EXERCISE INSTRUCTIONS –
Read the records below and copy each line that contains "plate".

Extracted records

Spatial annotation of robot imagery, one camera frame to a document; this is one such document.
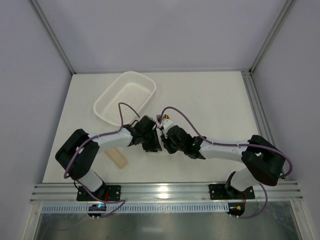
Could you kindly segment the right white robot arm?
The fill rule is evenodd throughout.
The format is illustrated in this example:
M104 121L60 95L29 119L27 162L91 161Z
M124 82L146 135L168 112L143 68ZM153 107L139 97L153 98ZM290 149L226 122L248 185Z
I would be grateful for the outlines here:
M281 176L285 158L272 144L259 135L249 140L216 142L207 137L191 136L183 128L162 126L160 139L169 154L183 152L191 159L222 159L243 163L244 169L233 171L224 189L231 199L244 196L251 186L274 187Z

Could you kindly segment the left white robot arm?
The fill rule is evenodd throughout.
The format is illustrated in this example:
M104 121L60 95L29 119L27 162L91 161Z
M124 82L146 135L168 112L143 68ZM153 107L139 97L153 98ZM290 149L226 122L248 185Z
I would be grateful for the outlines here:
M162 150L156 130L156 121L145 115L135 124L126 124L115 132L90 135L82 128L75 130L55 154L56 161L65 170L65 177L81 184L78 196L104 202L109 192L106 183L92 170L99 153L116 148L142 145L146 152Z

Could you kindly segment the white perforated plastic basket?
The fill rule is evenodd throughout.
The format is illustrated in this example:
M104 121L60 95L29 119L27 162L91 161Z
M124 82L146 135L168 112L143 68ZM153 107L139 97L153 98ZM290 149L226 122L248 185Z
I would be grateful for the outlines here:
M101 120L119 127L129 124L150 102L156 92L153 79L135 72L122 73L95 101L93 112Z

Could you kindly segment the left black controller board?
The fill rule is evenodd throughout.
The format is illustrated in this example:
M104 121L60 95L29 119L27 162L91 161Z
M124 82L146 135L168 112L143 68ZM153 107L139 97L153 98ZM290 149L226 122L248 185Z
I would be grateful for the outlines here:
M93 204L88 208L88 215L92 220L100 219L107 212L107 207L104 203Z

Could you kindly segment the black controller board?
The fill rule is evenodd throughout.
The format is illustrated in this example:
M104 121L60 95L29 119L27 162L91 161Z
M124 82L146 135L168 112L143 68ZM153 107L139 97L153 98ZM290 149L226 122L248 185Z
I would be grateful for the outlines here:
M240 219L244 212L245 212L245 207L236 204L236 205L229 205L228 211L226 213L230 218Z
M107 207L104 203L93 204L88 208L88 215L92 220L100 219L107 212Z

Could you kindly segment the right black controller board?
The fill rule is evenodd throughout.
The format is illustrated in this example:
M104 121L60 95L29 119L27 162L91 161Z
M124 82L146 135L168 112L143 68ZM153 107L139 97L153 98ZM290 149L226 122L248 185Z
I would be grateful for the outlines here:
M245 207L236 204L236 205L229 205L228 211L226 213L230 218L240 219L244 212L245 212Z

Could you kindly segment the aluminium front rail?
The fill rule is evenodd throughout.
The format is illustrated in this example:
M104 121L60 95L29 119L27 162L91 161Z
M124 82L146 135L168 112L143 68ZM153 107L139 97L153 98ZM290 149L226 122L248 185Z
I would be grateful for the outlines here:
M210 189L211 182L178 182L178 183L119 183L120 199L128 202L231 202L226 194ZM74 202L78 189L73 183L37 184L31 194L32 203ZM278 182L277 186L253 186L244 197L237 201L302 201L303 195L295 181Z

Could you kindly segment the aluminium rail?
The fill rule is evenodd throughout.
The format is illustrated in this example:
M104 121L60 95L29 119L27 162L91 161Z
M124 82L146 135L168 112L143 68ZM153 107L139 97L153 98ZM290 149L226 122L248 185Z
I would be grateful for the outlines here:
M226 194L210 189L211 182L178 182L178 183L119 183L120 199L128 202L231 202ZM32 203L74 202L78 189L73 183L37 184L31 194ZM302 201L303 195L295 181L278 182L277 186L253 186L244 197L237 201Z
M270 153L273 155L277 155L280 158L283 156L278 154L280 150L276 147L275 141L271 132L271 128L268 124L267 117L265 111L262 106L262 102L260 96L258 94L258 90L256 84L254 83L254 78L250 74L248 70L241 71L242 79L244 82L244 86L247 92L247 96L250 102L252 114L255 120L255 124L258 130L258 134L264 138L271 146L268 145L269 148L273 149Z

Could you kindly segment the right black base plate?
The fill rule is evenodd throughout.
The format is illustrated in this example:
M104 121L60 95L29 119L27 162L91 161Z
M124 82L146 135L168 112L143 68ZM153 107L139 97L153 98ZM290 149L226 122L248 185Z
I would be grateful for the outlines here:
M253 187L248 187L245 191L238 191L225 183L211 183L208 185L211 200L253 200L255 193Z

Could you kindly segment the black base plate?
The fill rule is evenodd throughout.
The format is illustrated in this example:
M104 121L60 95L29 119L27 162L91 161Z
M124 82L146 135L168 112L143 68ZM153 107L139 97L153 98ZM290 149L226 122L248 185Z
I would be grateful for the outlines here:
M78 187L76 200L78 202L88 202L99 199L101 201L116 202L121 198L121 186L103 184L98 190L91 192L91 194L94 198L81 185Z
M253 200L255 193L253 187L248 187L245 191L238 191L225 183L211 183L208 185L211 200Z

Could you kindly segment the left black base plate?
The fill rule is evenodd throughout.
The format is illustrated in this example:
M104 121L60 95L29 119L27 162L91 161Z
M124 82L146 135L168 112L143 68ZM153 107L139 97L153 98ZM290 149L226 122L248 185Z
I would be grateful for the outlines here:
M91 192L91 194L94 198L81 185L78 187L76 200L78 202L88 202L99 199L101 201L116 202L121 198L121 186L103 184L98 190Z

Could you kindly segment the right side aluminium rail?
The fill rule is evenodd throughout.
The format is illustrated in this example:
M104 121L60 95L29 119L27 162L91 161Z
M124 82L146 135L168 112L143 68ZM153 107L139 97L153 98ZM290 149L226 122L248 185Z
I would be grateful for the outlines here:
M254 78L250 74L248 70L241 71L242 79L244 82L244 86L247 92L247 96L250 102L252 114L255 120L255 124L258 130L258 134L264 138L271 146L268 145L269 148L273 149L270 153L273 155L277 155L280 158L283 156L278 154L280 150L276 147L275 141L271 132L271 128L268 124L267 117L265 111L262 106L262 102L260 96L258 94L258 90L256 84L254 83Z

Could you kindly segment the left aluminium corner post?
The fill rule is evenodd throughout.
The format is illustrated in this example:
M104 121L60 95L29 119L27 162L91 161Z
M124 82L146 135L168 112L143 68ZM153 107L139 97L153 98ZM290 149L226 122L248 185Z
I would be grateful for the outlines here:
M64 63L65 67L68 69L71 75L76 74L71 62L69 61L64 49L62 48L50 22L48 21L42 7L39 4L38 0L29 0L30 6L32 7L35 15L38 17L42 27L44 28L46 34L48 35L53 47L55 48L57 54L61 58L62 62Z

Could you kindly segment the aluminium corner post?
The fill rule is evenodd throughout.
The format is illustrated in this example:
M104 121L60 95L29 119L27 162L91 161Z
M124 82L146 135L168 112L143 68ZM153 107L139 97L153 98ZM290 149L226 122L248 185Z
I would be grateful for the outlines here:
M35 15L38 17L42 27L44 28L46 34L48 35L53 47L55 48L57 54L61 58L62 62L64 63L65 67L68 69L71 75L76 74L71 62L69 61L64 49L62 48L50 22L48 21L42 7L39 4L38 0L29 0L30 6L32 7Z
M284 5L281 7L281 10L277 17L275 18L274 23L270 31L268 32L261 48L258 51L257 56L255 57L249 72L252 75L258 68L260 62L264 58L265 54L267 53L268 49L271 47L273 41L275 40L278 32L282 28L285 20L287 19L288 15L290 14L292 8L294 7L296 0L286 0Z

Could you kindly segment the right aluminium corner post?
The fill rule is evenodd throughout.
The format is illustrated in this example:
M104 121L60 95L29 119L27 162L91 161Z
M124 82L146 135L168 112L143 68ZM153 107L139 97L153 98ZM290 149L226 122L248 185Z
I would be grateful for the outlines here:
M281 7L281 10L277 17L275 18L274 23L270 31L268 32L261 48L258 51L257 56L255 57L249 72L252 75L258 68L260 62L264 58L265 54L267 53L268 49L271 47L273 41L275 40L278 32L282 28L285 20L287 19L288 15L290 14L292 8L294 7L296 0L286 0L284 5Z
...
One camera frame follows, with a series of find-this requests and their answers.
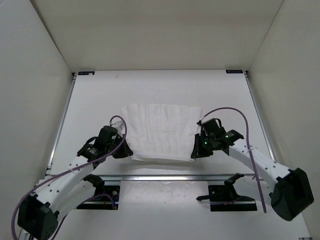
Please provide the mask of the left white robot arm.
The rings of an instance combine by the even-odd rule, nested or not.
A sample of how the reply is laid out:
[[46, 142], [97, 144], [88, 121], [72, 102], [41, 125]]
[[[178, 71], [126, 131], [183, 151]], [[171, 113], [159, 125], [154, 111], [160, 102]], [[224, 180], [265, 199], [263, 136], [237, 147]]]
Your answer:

TASK OUTPUT –
Could you kindly segment the right black base plate?
Could you kindly segment the black base plate?
Could you kindly segment the left black base plate?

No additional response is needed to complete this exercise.